Reproduce the listing in full, pictures excluded.

::::::::::

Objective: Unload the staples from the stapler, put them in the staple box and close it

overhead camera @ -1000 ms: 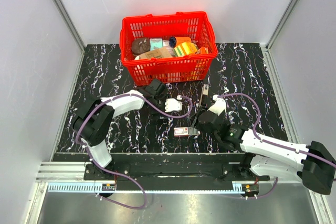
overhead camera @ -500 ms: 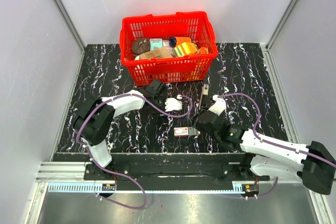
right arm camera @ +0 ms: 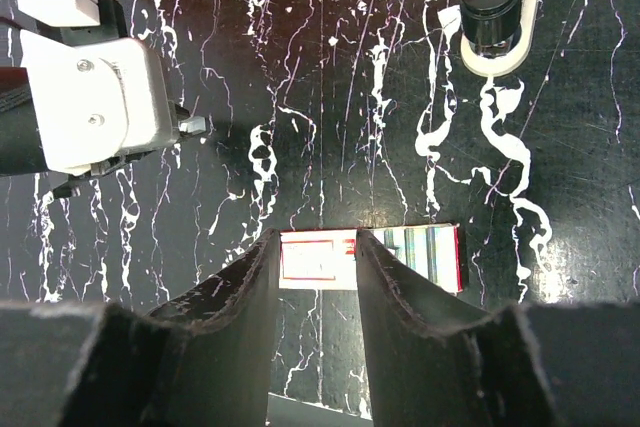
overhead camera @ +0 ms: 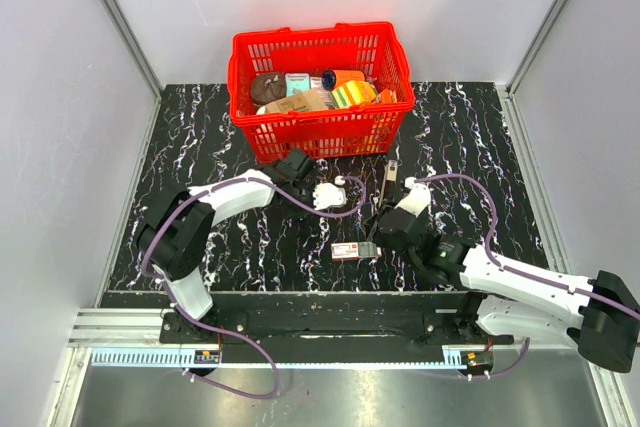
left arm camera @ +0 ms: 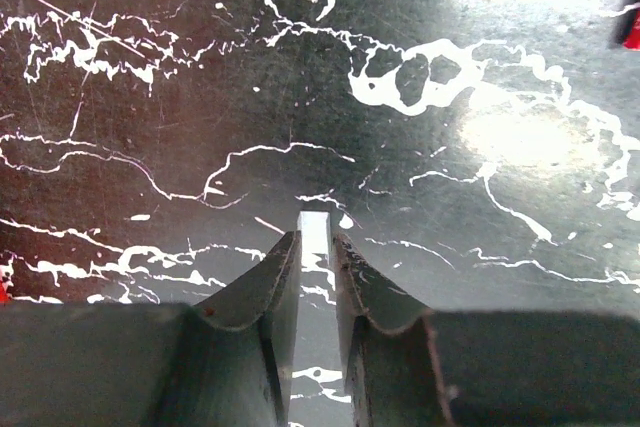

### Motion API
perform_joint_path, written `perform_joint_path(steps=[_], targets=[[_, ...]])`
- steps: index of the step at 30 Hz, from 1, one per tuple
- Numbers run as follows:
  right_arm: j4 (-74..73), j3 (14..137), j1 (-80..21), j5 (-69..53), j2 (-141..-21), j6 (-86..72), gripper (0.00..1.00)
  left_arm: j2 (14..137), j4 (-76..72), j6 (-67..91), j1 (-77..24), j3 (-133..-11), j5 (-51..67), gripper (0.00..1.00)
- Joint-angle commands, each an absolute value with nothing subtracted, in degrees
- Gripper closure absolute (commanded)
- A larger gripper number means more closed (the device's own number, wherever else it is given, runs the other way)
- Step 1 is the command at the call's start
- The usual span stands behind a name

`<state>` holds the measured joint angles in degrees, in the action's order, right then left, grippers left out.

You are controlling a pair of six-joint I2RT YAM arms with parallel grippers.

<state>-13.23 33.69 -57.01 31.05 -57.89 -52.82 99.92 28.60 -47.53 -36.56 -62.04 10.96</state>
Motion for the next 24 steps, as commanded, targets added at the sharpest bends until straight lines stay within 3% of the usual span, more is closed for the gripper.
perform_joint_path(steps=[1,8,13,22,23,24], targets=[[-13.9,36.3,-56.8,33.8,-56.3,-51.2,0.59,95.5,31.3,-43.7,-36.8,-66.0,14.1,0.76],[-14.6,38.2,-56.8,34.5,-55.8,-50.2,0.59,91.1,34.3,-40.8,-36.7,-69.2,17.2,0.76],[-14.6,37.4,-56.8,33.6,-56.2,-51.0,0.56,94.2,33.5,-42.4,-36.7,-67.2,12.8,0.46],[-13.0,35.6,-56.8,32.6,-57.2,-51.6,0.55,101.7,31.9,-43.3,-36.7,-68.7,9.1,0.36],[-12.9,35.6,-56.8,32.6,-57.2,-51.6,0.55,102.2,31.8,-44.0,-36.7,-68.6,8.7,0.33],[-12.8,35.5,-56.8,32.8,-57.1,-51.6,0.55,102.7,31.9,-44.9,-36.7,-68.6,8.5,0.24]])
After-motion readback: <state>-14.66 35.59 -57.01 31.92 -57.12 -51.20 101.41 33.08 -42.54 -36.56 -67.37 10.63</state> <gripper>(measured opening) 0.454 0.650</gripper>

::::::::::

Task output:
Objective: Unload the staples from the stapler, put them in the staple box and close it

overhead camera @ -1000 ms: 
overhead camera @ -500 ms: 
right arm camera @ +0 ms: 
overhead camera @ +0 ms: 
left arm camera @ +0 ms: 

### Motion API
perform_joint_path, written `perform_joint_path(steps=[_], targets=[[_, ...]])`
- steps: index of the step at 30 Hz, from 1, one per tuple
- Numbers run as follows:
  right_arm: j4 (-74..73), j3 (14..137), j1 (-80..21), j5 (-69..53), j2 (-141..-21), j6 (-86..72), gripper (0.00..1.00)
  left_arm: j2 (14..137), j4 (-76..72), j6 (-67..91), j1 (-77..24), j3 (-133..-11), j5 (-51..67), gripper (0.00..1.00)
- Joint-angle commands, each an absolute value with nothing subtracted, in degrees
- Gripper closure absolute (commanded)
- A larger gripper number means more closed (the device's own number, wherever else it is given, runs the other way)
- Step 1 is the command at the call's start
- The usual span stands behind a name

`<state>` holds the measured joint angles in degrees, in the action's order, right then left, grippers left out.

You are controlling a pair of six-joint I2RT YAM arms with parallel grippers.

<state>-13.23 33.69 -57.01 31.05 -57.89 -52.82 99.92 28.60 -47.53 -36.56 -62.04 10.96</state>
Motion for the next 24 steps, as commanded, targets added at the sharpest bends until straight lines stay within 3% of the usual span, more is closed for the gripper.
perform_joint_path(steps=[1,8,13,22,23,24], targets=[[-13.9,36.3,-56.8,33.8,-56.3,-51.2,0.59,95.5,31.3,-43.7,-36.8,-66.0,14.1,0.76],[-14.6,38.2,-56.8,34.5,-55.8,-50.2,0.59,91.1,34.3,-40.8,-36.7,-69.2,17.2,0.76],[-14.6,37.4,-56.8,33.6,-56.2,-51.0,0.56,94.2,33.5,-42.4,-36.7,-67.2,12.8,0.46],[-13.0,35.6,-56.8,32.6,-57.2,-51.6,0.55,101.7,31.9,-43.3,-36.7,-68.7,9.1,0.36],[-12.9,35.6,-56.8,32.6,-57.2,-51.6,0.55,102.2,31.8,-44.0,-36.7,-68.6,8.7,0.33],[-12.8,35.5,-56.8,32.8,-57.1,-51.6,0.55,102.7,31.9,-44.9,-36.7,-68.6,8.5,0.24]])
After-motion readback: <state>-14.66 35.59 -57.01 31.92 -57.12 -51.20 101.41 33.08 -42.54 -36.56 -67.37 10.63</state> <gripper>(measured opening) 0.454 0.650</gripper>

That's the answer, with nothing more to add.